## Exercise data

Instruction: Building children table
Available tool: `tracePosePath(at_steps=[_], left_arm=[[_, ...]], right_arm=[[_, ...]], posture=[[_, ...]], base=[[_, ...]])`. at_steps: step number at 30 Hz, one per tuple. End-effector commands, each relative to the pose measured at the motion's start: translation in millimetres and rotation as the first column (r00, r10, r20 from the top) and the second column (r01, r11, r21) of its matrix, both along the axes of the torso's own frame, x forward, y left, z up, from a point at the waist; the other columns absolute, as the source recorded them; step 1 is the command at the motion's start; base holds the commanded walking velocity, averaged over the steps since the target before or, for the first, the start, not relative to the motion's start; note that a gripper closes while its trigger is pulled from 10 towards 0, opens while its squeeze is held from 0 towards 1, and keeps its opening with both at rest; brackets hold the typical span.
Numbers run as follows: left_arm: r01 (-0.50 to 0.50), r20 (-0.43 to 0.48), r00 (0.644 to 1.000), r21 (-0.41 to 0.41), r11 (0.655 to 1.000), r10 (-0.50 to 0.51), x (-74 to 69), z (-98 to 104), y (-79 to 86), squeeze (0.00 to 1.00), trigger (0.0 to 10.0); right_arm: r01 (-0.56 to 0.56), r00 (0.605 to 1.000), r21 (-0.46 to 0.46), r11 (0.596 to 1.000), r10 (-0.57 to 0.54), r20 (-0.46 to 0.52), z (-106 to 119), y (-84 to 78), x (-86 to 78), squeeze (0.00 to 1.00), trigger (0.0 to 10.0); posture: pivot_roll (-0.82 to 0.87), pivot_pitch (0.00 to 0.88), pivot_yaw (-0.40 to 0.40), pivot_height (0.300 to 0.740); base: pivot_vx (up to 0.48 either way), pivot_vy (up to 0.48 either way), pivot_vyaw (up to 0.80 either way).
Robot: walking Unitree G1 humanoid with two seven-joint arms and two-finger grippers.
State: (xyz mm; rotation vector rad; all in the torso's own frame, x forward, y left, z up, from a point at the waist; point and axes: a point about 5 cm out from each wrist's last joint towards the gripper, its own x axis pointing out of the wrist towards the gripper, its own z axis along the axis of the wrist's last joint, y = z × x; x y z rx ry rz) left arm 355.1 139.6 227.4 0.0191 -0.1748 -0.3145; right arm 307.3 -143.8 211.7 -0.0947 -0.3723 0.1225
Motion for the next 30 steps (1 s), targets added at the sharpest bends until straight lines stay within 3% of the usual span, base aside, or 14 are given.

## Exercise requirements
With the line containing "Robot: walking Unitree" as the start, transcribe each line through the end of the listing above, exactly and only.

## Output of the task
Robot: walking Unitree G1 humanoid with two seven-joint arms and two-finger grippers.
State: (xyz mm; rotation vector rad; all in the torso's own frame, x forward, y left, z up, from a point at the waist; point and axes: a point about 5 cm out from each wrist's last joint towards the gripper, its own x axis pointing out of the wrist towards the gripper, its own z axis along the axis of the wrist's last joint, y = z × x; x y z rx ry rz) left arm 355.1 139.6 227.4 0.0191 -0.1748 -0.3145; right arm 307.3 -143.8 211.7 -0.0947 -0.3723 0.1225
Motion for the next 30 steps (1 s), targets added at the sharpest bends until straight lines stay within 3% of the usual span, base aside, or 14 are given.

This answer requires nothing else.